→ **Work to complete**: What you write should be an exact copy of the material, from its first line through the line containing "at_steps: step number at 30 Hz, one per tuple".

→ **Provided material**:
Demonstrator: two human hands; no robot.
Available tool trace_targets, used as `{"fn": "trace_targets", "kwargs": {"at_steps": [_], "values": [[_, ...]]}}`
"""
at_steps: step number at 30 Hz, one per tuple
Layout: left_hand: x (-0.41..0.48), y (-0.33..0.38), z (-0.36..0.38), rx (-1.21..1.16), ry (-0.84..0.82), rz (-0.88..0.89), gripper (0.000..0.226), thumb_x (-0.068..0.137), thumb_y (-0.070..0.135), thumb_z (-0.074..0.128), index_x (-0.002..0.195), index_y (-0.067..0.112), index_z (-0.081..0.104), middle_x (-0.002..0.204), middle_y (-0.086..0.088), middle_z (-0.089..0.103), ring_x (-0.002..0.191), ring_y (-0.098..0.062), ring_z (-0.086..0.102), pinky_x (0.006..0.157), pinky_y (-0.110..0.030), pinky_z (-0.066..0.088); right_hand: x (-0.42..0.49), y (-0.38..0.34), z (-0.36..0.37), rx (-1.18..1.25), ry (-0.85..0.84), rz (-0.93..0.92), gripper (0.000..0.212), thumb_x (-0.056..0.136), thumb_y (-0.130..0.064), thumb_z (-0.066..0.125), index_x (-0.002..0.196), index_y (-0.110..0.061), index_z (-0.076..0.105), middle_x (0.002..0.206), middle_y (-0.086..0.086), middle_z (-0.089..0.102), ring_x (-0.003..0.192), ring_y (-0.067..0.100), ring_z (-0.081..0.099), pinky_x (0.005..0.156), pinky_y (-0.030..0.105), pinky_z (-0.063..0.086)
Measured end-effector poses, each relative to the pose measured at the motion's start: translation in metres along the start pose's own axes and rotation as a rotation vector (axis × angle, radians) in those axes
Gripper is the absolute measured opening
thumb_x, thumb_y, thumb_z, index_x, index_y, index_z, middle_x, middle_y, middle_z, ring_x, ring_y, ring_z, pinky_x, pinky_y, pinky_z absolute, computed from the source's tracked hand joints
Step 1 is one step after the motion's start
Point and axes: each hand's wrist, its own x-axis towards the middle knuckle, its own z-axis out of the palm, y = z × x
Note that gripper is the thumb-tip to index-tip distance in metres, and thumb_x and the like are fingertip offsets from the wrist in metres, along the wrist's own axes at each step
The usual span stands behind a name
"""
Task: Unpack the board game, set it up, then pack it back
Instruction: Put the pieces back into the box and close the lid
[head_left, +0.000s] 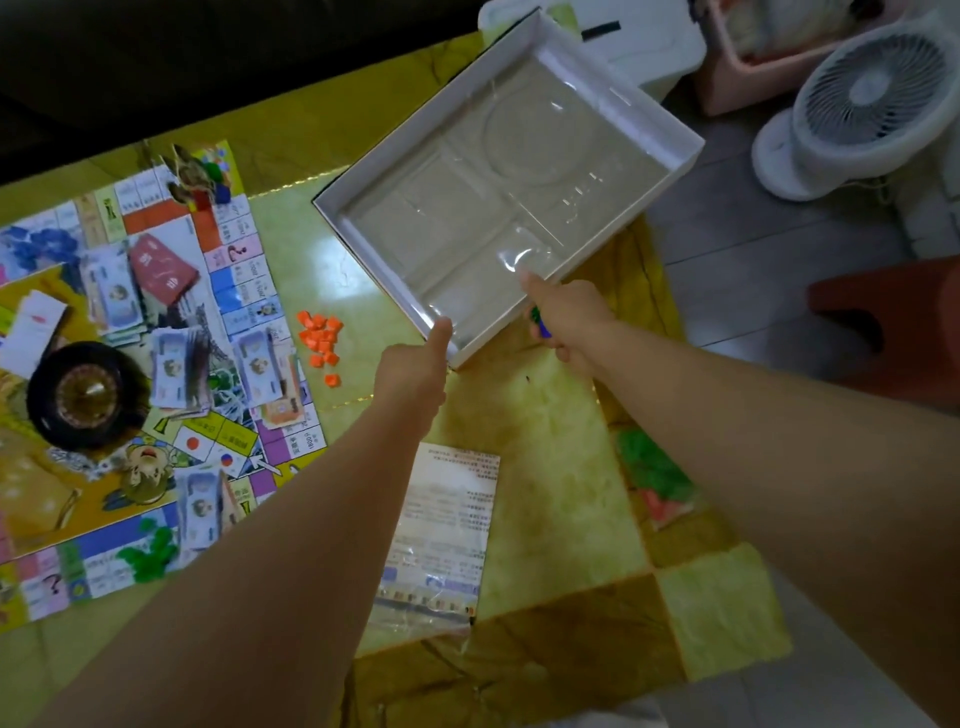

→ **Completed exercise**:
Demonstrator: two human hands; no robot.
Available tool trace_targets, used as `{"fn": "trace_targets", "kwargs": {"at_steps": [_], "values": [[_, ...]]}}`
"""
at_steps: step number at 30 Hz, one per tuple

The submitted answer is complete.